◆ **Assignment**
Repeat the listing word for word, but skip any pictures.

╭──

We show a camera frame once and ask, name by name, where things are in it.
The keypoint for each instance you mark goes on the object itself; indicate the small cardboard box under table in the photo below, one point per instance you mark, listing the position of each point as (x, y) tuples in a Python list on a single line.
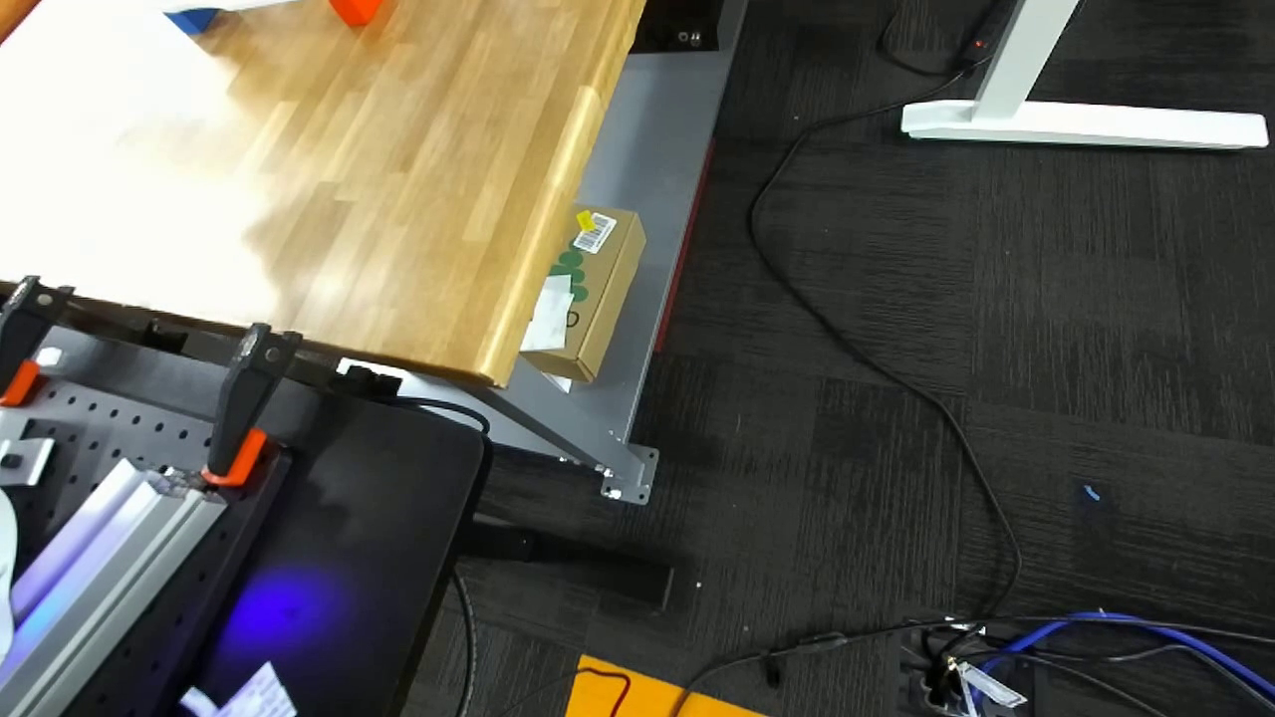
[(584, 291)]

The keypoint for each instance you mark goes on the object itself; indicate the orange floor mat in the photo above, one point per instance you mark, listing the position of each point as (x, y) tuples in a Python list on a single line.
[(620, 692)]

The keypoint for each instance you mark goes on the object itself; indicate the white desk leg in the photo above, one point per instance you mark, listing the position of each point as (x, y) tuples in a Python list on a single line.
[(1009, 111)]

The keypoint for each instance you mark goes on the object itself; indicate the orange block under drawers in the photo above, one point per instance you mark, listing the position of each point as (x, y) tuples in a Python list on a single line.
[(361, 14)]

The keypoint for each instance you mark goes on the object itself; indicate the blue block under drawers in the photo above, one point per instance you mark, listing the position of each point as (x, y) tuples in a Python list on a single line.
[(195, 21)]

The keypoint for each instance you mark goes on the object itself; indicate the orange handled clamp right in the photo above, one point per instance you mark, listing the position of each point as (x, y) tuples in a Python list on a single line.
[(252, 377)]

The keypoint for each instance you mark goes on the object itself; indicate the orange handled clamp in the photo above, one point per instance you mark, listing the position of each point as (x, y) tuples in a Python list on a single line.
[(252, 377), (24, 320)]

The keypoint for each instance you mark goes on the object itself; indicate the orange handled clamp left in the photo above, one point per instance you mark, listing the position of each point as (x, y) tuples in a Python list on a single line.
[(24, 320)]

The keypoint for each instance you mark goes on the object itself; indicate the aluminium extrusion rail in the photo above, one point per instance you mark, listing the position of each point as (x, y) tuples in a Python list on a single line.
[(92, 584)]

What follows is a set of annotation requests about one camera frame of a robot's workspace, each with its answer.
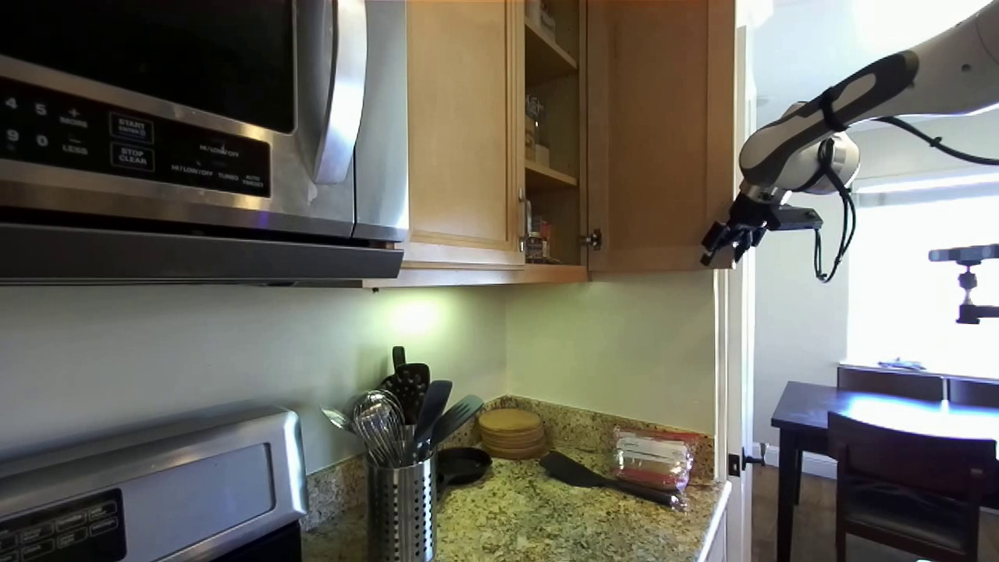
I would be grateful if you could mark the metal utensil holder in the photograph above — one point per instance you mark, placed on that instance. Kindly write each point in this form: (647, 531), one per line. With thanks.
(405, 514)

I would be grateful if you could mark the white door frame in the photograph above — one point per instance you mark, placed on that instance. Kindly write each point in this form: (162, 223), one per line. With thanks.
(734, 345)

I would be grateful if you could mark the wooden cupboard door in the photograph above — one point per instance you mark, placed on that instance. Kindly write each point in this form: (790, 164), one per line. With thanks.
(659, 128)

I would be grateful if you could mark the stainless steel microwave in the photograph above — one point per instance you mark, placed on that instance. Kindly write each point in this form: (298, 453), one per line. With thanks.
(204, 143)

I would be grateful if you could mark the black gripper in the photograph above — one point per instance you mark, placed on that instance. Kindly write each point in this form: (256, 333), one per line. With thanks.
(747, 223)

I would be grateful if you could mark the small black pan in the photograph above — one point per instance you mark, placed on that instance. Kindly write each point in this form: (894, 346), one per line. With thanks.
(461, 467)

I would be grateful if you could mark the dark dining table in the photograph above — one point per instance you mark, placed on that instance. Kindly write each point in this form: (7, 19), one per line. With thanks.
(801, 424)

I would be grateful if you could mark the dark wooden chair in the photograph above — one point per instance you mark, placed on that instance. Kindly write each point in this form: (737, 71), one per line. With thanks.
(911, 491)

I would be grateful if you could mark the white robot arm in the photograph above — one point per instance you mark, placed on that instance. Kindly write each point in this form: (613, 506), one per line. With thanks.
(811, 149)

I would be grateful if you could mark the pink lidded food package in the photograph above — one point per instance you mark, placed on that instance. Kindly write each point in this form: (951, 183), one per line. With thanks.
(653, 461)

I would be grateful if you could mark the camera on tripod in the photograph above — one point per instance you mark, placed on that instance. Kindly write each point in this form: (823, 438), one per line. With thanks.
(969, 260)

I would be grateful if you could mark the stack of cork coasters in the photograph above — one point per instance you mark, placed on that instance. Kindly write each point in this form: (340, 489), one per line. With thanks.
(513, 433)

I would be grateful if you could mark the black spatula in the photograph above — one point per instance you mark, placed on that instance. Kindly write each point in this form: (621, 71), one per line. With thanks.
(580, 475)

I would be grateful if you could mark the wooden upper cupboard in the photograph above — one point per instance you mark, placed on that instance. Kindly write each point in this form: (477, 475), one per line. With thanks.
(498, 143)

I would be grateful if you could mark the stainless steel stove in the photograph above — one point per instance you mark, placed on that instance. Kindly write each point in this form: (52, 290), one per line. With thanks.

╰──

◆ **Answer section**
We show a camera frame once and ask, name by name, where things are in it.
The keypoint for each instance you mark goes on the object itself; indicate the small cardboard box under table in the photo below, one point per instance you mark, listing the position of each point as (x, y) tuples in a Python list on a single line.
[(584, 291)]

The keypoint for each instance you mark goes on the object itself; indicate the orange floor mat in the photo above, one point per instance you mark, listing the position of each point as (x, y) tuples in a Python list on a single line.
[(620, 692)]

The keypoint for each instance you mark goes on the object itself; indicate the white desk leg in the photo above, one point per instance you mark, listing the position of each point as (x, y) tuples in a Python list on a single line.
[(1009, 111)]

The keypoint for each instance you mark goes on the object itself; indicate the orange block under drawers in the photo above, one point per instance you mark, listing the position of each point as (x, y) tuples in a Python list on a single line.
[(361, 14)]

The keypoint for each instance you mark goes on the object itself; indicate the blue block under drawers in the photo above, one point per instance you mark, listing the position of each point as (x, y) tuples in a Python list on a single line.
[(195, 21)]

The keypoint for each instance you mark goes on the object itself; indicate the orange handled clamp right in the photo above, one point per instance you mark, listing the position of each point as (x, y) tuples in a Python list on a single line.
[(252, 377)]

The keypoint for each instance you mark goes on the object itself; indicate the orange handled clamp in the photo above, one point per instance you mark, listing the position of each point as (x, y) tuples in a Python list on a single line.
[(252, 377), (24, 320)]

The keypoint for each instance you mark goes on the object itself; indicate the orange handled clamp left in the photo above, one point per instance you mark, listing the position of each point as (x, y) tuples in a Python list on a single line.
[(24, 320)]

The keypoint for each instance you mark goes on the object itself; indicate the aluminium extrusion rail in the photo above, one point per instance you mark, listing the position of each point as (x, y) tuples in a Python list on a single line.
[(92, 584)]

What follows is a set of annotation requests about one camera frame of a robot's workspace, each with its answer.
I would be grateful if you could mark the metal utensil holder in the photograph above — one point per instance you mark, placed on that instance. Kindly write each point in this form: (647, 531), one per line. With thanks.
(405, 514)

I would be grateful if you could mark the white door frame in the photograph above — one point per instance you mark, placed on that instance. Kindly write each point in this form: (162, 223), one per line. With thanks.
(734, 345)

I would be grateful if you could mark the wooden cupboard door in the photograph above — one point per instance you mark, placed on that instance. Kindly write each point in this form: (790, 164), one per line. With thanks.
(659, 128)

I would be grateful if you could mark the stainless steel microwave in the photograph above — one point per instance you mark, placed on that instance. Kindly write each point in this form: (298, 453), one per line. With thanks.
(204, 143)

I would be grateful if you could mark the black gripper in the photograph above — one point per instance you mark, placed on that instance. Kindly write each point in this form: (256, 333), one per line. With thanks.
(747, 223)

I would be grateful if you could mark the small black pan in the photograph above — one point per instance you mark, placed on that instance. Kindly write each point in this form: (894, 346), one per line. With thanks.
(461, 467)

I would be grateful if you could mark the dark dining table in the photograph above — one point per instance you mark, placed on that instance. Kindly write each point in this form: (7, 19), one per line. With thanks.
(801, 424)

I would be grateful if you could mark the dark wooden chair in the photograph above — one point per instance you mark, placed on that instance. Kindly write each point in this form: (737, 71), one per line. With thanks.
(911, 491)

I would be grateful if you could mark the white robot arm in the photograph above — one point per instance you mark, placed on that instance. Kindly write each point in this form: (613, 506), one per line. With thanks.
(811, 149)

I would be grateful if you could mark the pink lidded food package in the photograph above — one point per instance you mark, placed on that instance. Kindly write each point in this form: (951, 183), one per line. With thanks.
(653, 461)

I would be grateful if you could mark the camera on tripod in the photograph above — one point per instance you mark, placed on that instance. Kindly write each point in this form: (823, 438), one per line. With thanks.
(969, 260)

I would be grateful if you could mark the stack of cork coasters in the photograph above — one point per instance you mark, placed on that instance. Kindly write each point in this form: (340, 489), one per line. With thanks.
(513, 433)

I would be grateful if you could mark the black spatula in the photograph above — one point per instance you mark, placed on that instance. Kindly write each point in this form: (621, 71), one per line. With thanks.
(580, 475)

I would be grateful if you could mark the wooden upper cupboard in the photograph above — one point per instance you mark, placed on that instance. Kindly write each point in this form: (477, 475), one per line. With thanks.
(498, 143)

I would be grateful if you could mark the stainless steel stove in the photograph above — one point per instance you mark, placed on that instance. Kindly write each point in this form: (52, 290), one per line. With thanks.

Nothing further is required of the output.